*ABOUT THIS TASK*. Copying exactly, give the lines in the material below from the one with "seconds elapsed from" to the one with "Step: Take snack", ends included, and nothing besides.

____

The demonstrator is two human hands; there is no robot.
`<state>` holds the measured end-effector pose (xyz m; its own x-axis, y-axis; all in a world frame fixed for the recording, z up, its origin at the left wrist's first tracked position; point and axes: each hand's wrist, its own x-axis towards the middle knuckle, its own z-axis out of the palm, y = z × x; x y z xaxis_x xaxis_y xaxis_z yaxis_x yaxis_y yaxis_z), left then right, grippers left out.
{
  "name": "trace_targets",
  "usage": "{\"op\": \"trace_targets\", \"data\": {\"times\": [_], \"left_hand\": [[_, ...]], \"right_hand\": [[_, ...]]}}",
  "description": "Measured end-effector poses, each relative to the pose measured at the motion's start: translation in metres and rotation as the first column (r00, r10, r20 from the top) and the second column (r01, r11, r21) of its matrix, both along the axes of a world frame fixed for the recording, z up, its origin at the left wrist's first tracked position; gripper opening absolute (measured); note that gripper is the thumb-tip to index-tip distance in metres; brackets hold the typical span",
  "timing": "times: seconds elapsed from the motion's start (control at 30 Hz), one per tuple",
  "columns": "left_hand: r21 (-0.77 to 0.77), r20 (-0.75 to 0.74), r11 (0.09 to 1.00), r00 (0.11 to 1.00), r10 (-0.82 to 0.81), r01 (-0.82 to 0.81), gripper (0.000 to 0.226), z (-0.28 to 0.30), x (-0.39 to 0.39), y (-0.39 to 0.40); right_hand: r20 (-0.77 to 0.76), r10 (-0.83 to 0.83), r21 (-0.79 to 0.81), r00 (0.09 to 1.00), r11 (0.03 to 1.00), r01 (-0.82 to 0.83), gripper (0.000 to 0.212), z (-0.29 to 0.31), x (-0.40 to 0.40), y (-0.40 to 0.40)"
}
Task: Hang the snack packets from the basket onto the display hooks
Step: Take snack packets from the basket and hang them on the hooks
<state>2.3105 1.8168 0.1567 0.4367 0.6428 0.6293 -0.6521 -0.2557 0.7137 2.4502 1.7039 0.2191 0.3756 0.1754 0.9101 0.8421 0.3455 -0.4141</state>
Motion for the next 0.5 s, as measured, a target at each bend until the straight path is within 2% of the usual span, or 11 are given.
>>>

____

*RESPONSE TO THIS TASK*.
  "timing": "times: seconds elapsed from the motion's start (control at 30 Hz), one per tuple",
  "columns": "left_hand: r21 (-0.77 to 0.77), r20 (-0.75 to 0.74), r11 (0.09 to 1.00), r00 (0.11 to 1.00), r10 (-0.82 to 0.81), r01 (-0.82 to 0.81), gripper (0.000 to 0.226), z (-0.28 to 0.30), x (-0.39 to 0.39), y (-0.39 to 0.40); right_hand: r20 (-0.77 to 0.76), r10 (-0.83 to 0.83), r21 (-0.79 to 0.81), r00 (0.09 to 1.00), r11 (0.03 to 1.00), r01 (-0.82 to 0.83), gripper (0.000 to 0.212), z (-0.29 to 0.31), x (-0.40 to 0.40), y (-0.40 to 0.40)"
}
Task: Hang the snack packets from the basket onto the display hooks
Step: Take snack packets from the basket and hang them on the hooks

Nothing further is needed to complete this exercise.